Wednesday, October 20, 2010

Beneath the Canon -- electronic resources

I am awaiting the decision by our Course Approval Committee whether or not I will be able to teach a new course in the Spring term.  The course will use an Amazon Kindle as the primary technology, and I hope to ask students to read a 19th century American novel each week using the resources available via Amazon.  The point will be to choose novels that are no longer in print; the question will be how those texts relate to the usual canon of 19th century American novels.

I have been playing with my Kindle since I bought it several weeks ago.  There is a wealth of material available, and I have already bought collections of titles by Mark Twain, Frank Norris, and Louisa May Alcott.  Each of the three files offers stories or novels that are no longer available in print.  I have recently finished reading Horatio Alger's Ragged Dick and Norris' Vandover the Brute, each of which would offer students a chance to experience a much needed broadening of typical 19th century reading lists.  I will next approach Alcott's Hospital Sketches.  

My intention for the new course will be to introduce students to writings that seem no longer to be part of the established 19th century canon.  We will explore the titles in relation to those books that remain popular and that are held up as representative of the genre and the times.  The question will be why some books are canonized and why some are not.  But rather than a conversation of the general merits and intentions of the literary tradition, I will hope to get students to engage in creating criteria and judging works based on that criteria.  And I will hope to spark a conversation about values and the way generational reading and teaching shapes what becomes a literary tradition.
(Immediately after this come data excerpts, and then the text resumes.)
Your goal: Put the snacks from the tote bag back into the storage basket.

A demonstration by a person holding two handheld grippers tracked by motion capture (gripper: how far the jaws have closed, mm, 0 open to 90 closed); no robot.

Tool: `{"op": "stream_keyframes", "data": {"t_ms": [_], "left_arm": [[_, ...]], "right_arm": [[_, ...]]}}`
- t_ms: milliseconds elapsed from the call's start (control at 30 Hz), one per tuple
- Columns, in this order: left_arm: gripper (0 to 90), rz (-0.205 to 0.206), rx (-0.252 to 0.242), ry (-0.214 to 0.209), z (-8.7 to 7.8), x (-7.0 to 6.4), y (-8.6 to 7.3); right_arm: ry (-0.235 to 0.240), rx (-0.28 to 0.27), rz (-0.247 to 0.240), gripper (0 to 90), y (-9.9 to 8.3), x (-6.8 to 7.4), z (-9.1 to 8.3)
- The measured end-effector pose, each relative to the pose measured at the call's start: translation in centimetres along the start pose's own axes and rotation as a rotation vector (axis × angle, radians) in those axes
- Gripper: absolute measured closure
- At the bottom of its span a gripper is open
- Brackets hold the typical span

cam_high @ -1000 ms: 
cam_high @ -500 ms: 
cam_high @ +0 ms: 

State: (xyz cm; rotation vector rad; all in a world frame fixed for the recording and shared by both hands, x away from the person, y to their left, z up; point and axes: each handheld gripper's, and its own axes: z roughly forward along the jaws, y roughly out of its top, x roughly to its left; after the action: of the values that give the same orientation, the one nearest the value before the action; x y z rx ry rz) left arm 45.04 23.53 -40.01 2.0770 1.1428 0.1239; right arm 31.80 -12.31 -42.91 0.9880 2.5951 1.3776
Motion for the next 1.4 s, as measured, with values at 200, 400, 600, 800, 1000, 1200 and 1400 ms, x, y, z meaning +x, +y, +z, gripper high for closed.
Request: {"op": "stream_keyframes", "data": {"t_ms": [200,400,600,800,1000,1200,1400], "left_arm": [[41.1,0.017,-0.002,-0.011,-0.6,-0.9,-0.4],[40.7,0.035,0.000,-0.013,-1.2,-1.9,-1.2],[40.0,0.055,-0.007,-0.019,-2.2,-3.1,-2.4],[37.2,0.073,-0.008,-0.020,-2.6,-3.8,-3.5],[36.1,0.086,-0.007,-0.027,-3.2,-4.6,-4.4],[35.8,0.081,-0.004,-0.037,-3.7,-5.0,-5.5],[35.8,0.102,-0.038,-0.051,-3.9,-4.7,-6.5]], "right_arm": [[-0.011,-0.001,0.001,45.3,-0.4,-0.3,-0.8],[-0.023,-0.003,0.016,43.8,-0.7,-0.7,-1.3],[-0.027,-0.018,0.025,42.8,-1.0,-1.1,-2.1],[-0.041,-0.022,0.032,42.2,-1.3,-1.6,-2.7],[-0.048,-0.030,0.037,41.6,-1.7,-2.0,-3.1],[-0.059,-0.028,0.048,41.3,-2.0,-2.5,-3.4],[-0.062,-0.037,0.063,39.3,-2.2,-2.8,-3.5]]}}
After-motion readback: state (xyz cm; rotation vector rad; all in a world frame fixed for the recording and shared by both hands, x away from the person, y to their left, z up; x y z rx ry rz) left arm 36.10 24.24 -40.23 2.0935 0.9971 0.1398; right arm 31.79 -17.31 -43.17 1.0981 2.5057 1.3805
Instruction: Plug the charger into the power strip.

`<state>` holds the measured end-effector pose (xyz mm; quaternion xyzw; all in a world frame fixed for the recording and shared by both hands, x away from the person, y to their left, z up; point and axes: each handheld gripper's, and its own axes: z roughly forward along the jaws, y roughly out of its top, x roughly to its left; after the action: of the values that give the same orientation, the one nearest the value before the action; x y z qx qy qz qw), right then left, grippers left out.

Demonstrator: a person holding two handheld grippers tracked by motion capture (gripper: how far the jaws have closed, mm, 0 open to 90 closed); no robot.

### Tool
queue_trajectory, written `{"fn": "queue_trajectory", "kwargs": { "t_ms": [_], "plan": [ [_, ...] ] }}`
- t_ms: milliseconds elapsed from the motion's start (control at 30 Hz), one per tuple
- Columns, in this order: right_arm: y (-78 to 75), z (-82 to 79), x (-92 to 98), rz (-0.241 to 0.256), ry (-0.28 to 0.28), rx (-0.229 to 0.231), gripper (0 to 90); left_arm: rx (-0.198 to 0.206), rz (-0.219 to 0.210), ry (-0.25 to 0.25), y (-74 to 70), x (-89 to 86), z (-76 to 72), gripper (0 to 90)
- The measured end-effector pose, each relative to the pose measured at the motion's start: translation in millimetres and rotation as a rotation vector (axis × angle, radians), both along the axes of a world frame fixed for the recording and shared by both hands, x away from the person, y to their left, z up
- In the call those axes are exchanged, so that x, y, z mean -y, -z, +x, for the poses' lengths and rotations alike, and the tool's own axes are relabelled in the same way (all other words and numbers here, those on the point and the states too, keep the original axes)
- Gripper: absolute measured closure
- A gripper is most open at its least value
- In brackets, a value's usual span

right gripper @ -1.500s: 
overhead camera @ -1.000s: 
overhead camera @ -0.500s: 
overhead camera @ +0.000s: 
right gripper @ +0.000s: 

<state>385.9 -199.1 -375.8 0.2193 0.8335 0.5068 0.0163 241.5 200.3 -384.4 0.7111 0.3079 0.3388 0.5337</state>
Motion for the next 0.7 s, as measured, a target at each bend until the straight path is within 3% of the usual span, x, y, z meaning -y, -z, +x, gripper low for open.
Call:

All of this, of course, can also be discussed within the canon of an individual writer; for example, William Dean Howells, whose The Rise of Silas Lapham or Hazard of New Fortunes continue to get some attention while A Modern Instance, Annie Kilbourn, or Indian Summer remain virtually unknown to today's students.  Even Mark Twain has titles that are virtually exiled; for example, Recollections of Joan of Arc, Is Shakespeare Dead? or The American Claimant seem to have disappeared.

All of this will be an experiment.  Students may be drawn to this because of the "new" technology.  I hope they will stay for the literary lesson.

Friday, October 15, 2010

Canon Babbling

I intend to use this space to comment on reading and the variety of questions that spark from works both canonical and noncanonical.  I am now teaching a seminar based on these kinds of questions, and I hope to use the conversations in that course to begin a (perhaps long-term) exploration of canonical issues.  I also intend to try to have fun playing the categories and the range of reading that I do. 

In a book titled The American Adam R. W. B. Lewis takes the position that canons and culture form not from artifacts but out of the on-going conversation between writers or among their works or about their books and ideas.  He writes, "The debate, indeed, may be said to be the culture, at least on its loftiest levels; for a culture achieves identity not so much through the ascendancy of one particular set of convictions as through the emergence of its peculiar and distinctive dialogue."  I hope to start a conversation.  Or at least to keep up one end of it.